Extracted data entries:
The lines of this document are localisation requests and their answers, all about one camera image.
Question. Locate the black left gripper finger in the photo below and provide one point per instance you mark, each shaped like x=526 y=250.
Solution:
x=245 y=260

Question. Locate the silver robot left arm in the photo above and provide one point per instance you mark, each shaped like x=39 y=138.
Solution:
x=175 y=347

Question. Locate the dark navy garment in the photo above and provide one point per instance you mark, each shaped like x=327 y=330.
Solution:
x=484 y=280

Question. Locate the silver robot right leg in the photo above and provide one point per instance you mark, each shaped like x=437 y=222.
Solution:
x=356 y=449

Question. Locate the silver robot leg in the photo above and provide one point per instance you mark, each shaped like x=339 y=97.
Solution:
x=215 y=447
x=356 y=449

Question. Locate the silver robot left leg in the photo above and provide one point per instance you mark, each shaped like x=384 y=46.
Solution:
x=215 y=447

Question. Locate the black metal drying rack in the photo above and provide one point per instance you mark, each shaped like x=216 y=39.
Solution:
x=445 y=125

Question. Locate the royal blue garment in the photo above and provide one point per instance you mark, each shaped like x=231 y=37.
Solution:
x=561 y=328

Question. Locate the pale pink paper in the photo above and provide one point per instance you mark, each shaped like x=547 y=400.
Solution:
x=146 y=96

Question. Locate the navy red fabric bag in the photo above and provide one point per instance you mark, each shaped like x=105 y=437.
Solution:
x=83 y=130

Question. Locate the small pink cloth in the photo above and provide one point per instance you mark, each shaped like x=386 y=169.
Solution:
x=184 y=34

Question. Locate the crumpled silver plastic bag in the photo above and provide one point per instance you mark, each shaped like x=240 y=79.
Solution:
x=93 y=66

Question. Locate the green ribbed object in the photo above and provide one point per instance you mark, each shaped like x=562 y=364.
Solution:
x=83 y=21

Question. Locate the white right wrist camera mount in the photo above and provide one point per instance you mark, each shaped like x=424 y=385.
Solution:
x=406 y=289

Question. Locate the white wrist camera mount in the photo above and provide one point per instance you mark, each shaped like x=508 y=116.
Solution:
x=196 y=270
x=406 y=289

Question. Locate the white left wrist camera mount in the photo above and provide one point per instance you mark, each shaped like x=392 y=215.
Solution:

Problem description:
The records above should be reproduced in full, exactly as they read.

Expected answer:
The lines of this document are localisation requests and their answers, all about one camera image.
Question. Locate the black left gripper finger in the photo below and provide one point per instance you mark, each shaped like x=526 y=250.
Solution:
x=245 y=260

Question. Locate the silver robot left arm in the photo above and provide one point per instance you mark, each shaped like x=39 y=138.
Solution:
x=175 y=347

Question. Locate the dark navy garment in the photo above and provide one point per instance you mark, each shaped like x=327 y=330.
Solution:
x=484 y=280

Question. Locate the silver robot right leg in the photo above and provide one point per instance you mark, each shaped like x=437 y=222.
Solution:
x=356 y=449

Question. Locate the silver robot leg in the photo above and provide one point per instance you mark, each shaped like x=339 y=97.
Solution:
x=215 y=447
x=356 y=449

Question. Locate the silver robot left leg in the photo above and provide one point per instance you mark, each shaped like x=384 y=46.
Solution:
x=215 y=447

Question. Locate the black metal drying rack in the photo above and provide one point per instance you mark, each shaped like x=216 y=39.
Solution:
x=445 y=125

Question. Locate the royal blue garment in the photo above and provide one point per instance you mark, each shaped like x=231 y=37.
Solution:
x=561 y=328

Question. Locate the pale pink paper in the photo above and provide one point per instance you mark, each shaped like x=547 y=400.
Solution:
x=146 y=96

Question. Locate the navy red fabric bag in the photo above and provide one point per instance you mark, each shaped like x=105 y=437.
Solution:
x=83 y=130

Question. Locate the small pink cloth in the photo above and provide one point per instance you mark, each shaped like x=386 y=169.
Solution:
x=184 y=34

Question. Locate the crumpled silver plastic bag in the photo above and provide one point per instance you mark, each shaped like x=240 y=79.
Solution:
x=93 y=66

Question. Locate the green ribbed object in the photo above and provide one point per instance you mark, each shaped like x=562 y=364.
Solution:
x=83 y=21

Question. Locate the white right wrist camera mount in the photo above and provide one point per instance you mark, each shaped like x=424 y=385.
Solution:
x=406 y=289

Question. Locate the white wrist camera mount in the photo above and provide one point per instance you mark, each shaped like x=508 y=116.
Solution:
x=196 y=270
x=406 y=289

Question. Locate the white left wrist camera mount in the photo above and provide one point per instance you mark, each shaped like x=392 y=215.
Solution:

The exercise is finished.